= WORK INSTRUCTION =
Print, in exact form, the lines below from the one containing "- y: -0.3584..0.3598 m" through the one containing "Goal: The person", and omit all others.
-----
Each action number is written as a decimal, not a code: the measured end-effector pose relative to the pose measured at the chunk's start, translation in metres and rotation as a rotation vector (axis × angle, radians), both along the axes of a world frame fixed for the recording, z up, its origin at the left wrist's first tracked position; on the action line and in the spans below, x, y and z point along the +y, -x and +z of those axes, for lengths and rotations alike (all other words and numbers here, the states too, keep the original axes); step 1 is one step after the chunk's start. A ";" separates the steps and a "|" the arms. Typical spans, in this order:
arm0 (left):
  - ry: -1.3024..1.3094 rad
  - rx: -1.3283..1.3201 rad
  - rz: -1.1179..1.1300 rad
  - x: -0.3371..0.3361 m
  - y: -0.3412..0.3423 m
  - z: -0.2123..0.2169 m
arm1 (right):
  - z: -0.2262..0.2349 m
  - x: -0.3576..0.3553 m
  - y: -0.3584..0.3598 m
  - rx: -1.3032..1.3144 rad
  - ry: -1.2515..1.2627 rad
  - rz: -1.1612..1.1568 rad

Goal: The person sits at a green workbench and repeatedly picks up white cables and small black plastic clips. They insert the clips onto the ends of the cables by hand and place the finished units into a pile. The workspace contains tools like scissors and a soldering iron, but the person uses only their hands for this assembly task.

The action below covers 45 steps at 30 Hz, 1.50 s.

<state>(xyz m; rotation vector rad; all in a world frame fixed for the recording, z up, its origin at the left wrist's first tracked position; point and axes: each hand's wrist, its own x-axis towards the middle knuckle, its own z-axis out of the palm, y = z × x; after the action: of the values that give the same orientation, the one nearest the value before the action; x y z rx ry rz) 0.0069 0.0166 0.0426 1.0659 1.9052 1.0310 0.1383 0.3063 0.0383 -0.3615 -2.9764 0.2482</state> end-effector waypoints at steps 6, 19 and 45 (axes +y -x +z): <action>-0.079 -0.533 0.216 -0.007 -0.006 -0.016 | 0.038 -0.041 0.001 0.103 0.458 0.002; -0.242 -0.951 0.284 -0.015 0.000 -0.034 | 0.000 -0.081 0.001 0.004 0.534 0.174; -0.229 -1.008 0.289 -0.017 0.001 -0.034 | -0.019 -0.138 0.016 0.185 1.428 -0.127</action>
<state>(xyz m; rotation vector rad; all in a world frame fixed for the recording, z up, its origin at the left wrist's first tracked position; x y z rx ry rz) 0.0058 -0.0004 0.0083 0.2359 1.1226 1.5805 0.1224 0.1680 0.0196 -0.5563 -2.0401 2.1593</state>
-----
= YOUR SOLUTION =
  - y: -0.3584..0.3598 m
  - rx: -1.3032..1.3144 rad
  - ry: -1.2515..1.2627 rad
  - rz: -1.1612..1.1568 rad

Goal: The person sits at a green workbench and repeatedly picks up white cables and small black plastic clips. They insert the clips onto the ends of the cables by hand and place the finished units into a pile. The workspace contains tools like scissors and a soldering iron, but the person uses only their hands for this assembly task.

There is no more to the answer.